A deep basin like a crater spread out below Chagum. At the bottom of the basin there were two enormous empty shells. As he came closer, he noticed tiled roofs atop the shells, which appeared very odd. This must be a place in Nayugu that overlapped with Sagu.
“The Imperial Palace...”
He was looking down at the Imperial Palace of New Yogo. The two rounded shells took on some definition: he identified the placement of the Star Palace. Light from the spirits and the clear blue water shone off the shells, bathing the palace in rainbow colors.
Chagum remembered seeing this same shell palace once before. It had shone with all the colors of the rainbow, just like this. The sight reminded him of a memory that he thought he ’d forgotten.
When Chagum was very young, he got a high fever and went to bed early. When he awoke, he smelled the sweet scent of the water of Nayugu for the first time. A Yona Ro Gai took his hand and invited him into Nayugu ’s lapis-lazuli colored water.
He had seen the Imperial Palace in Nayugu then, just as it was now. The light grew brighter, splitting off into shafts of colored light that cut through the water and shone into the sky.
Spirits, fish and water creatures reacted to the light, swimming joyously and buoyantly in the bright water. There were so many of them, and they all appeared to be playing together.
One of the shafts of light split off and became concentrated into a ball not much larger than a grain of sand. The ball of light shot toward Chagum’s chest--
--and then Chagum saw fish fleeing from the deep basin, silver backs gleaming in the light of the rainbow palace.
I wonder why I forgot this place...
Everything had started here. The water spirit had laid its egg while he was still in the Imperial Palace, as a child. His entire life and destiny had changed after that moment.

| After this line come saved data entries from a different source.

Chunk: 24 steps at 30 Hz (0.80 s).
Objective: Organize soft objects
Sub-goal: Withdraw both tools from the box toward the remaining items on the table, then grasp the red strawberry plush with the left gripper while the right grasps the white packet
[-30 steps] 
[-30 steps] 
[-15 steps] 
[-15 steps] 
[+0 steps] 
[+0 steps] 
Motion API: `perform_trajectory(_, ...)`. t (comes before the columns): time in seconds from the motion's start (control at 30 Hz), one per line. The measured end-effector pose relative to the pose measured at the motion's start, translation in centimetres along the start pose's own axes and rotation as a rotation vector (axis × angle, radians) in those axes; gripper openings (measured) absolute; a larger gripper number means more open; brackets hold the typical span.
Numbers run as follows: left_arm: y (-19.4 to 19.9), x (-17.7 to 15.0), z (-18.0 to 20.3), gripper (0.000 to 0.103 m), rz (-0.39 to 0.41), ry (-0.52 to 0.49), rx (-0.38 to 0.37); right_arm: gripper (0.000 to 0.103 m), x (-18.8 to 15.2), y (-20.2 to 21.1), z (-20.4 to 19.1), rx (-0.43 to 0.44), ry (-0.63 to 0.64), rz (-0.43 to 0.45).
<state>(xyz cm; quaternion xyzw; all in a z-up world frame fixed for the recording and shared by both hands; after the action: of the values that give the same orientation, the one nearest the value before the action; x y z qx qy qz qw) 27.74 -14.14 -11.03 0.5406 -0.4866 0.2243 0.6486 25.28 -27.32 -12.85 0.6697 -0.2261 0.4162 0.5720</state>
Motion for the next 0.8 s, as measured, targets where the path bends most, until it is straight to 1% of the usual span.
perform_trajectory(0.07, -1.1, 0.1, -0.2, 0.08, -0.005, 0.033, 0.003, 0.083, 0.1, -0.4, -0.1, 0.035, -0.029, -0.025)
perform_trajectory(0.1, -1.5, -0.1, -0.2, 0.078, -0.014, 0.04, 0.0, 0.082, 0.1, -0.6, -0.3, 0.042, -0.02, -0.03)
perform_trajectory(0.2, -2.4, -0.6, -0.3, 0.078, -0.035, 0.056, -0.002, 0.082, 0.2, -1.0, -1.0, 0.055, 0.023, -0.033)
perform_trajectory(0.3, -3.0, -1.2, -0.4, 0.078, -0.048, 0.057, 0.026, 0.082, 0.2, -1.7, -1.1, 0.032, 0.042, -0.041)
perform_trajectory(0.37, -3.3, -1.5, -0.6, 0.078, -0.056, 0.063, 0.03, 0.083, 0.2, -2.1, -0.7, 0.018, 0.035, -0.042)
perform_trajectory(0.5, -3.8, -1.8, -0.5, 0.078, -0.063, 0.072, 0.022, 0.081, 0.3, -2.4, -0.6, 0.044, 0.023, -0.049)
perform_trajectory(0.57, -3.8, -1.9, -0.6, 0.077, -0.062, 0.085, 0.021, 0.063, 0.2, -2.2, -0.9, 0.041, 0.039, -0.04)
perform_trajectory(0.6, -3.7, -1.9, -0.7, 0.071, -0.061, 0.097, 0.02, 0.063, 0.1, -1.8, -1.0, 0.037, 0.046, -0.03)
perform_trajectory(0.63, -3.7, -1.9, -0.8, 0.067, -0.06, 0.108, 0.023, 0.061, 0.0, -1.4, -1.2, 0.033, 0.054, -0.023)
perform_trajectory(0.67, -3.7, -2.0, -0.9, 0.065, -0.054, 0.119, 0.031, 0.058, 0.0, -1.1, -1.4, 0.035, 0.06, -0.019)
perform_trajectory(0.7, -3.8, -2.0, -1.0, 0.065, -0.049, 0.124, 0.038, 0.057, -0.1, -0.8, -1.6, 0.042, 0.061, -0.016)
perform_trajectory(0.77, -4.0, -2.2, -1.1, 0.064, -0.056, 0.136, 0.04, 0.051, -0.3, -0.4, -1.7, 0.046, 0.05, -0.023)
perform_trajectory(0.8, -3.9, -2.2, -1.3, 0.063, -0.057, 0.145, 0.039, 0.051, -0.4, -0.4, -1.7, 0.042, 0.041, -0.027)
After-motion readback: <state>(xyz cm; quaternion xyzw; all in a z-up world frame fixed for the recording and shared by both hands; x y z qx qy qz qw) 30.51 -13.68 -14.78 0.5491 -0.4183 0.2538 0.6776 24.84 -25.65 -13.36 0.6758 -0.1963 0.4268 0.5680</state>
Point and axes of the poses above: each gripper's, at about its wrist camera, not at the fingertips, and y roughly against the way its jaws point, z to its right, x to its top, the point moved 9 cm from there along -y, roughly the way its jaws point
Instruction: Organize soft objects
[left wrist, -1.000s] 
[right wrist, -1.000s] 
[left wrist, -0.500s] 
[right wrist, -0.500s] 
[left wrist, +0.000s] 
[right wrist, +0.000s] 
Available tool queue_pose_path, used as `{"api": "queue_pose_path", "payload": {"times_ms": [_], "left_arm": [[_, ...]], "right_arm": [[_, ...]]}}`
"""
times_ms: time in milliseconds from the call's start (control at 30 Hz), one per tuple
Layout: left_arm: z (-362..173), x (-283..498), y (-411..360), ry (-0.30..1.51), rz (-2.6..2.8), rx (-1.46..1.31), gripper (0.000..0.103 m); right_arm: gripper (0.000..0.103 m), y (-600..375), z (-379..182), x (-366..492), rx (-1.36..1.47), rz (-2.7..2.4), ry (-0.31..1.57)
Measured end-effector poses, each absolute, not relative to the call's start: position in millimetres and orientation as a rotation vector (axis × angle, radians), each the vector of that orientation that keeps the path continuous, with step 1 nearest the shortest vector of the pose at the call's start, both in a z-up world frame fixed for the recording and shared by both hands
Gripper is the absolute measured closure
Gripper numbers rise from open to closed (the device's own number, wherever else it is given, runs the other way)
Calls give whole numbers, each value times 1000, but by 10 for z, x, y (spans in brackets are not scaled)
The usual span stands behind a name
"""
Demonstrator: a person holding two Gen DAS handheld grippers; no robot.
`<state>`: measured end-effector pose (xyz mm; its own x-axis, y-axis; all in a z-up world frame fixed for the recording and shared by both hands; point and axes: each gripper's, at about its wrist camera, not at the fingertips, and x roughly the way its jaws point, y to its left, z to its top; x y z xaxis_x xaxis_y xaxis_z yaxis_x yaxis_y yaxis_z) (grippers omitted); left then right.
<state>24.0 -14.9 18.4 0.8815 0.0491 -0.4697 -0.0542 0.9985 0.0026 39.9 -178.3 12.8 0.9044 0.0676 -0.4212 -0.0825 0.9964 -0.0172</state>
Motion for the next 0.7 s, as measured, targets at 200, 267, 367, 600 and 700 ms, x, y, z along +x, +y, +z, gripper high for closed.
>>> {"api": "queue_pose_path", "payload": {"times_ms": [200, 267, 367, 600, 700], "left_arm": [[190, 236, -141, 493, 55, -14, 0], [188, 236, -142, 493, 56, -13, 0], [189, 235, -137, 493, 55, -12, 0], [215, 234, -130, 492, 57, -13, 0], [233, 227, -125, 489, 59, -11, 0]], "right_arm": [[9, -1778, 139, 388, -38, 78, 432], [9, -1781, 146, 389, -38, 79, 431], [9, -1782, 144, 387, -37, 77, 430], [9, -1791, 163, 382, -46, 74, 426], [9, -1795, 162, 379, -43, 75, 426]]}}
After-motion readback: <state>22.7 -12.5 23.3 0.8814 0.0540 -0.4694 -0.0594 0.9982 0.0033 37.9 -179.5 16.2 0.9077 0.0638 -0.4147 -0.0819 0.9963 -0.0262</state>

The two shells in Nayugu had belonged to the water spirit before its death. When the new water spirit was born, the old one died, leaving only its shell behind.
The Yona Ro Gai retained their grip on Chagum’ s hand. It guided him inside one of the large shells. It was much brighter than Chagum had expected inside. The shell was full of holes, which was how the light got in. The bodies of the Yona Ro Gai--and his own--were reflected on the shell ’s shiny surface.
Chagum saw countless unhatched eggs on the sea floor. They were many different colors, shapes, and sizes. Nayugu’ s warm water drifted gently over the eggs. For the first time in ages, Chagum felt the strong desire to go home. His mother wasn’ t here.
Was there some lingering memory of the water spirit still inside him? Chagum felt like he’ d been born in two worlds: once in Nayugu, once in Sagu. There was no denying that the water spirit’s egg was definitely part of himself.
Chagum felt there was great power in this place: the power of death and rebirth. He felt like he was home, but he also felt like he should go home. Something within him was torn.
He couldn’t live in Nayugu. He’ d never tried it, but he was certain that his real life and home was in Sagu. He wanted to see his mother again.
All of the eggs below Chagum started to shake in the strengthening current. Chagum looked around in alarm. It was eerily silent, but the water still moved the eggs around. All of Nayugu ’s water was agitated. Chagum got the sense that something terrible was about to happen.